* What is being asked
Every line from the first one in the listing down to the line with "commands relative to" should be restated word for word.

* Information supplied

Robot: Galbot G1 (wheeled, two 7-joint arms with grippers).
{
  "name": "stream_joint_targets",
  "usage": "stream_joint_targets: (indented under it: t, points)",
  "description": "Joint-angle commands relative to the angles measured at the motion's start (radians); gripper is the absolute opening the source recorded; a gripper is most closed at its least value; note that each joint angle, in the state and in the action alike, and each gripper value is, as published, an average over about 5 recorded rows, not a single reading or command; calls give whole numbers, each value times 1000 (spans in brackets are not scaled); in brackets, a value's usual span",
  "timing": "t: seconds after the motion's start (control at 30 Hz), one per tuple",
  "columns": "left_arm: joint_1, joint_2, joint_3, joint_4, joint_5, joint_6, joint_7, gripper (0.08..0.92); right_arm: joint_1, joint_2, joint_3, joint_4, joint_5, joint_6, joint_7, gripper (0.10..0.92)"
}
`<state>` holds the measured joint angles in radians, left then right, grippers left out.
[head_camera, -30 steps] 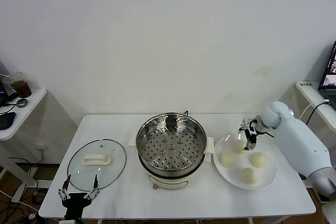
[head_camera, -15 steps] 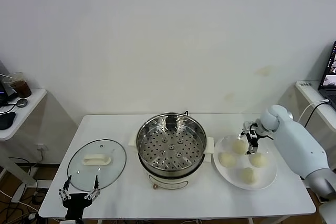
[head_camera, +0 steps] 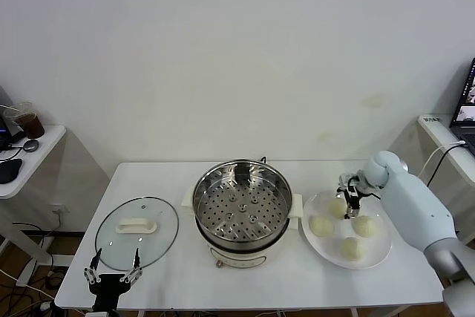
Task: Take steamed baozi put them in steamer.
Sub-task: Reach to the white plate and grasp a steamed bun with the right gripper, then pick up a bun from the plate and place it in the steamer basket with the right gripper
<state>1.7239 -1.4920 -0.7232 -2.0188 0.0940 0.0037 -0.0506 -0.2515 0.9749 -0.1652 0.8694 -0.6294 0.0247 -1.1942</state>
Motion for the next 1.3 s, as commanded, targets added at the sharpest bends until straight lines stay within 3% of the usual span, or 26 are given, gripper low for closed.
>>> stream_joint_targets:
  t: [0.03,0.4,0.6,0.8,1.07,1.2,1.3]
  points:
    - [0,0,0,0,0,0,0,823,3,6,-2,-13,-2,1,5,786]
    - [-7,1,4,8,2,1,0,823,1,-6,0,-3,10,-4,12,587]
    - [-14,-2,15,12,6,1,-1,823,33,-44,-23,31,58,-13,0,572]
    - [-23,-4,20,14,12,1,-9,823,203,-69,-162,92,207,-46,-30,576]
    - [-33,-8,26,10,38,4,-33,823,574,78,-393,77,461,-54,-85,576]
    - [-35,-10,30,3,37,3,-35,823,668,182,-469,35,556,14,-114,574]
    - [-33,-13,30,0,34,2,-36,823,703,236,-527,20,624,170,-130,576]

* Exercise solution
Robot: Galbot G1 (wheeled, two 7-joint arms with grippers).
{
  "name": "stream_joint_targets",
  "usage": "stream_joint_targets: (indented under it: t, points)",
  "description": "Joint-angle commands relative to the angles measured at the motion's start (radians); gripper is the absolute opening the source recorded; a gripper is most closed at its least value; note that each joint angle, in the state and in the action alike, and each gripper value is, as published, an average over about 5 recorded rows, not a single reading or command; calls give whole numbers, each value times 1000 (spans in brackets are not scaled); in brackets, a value's usual span",

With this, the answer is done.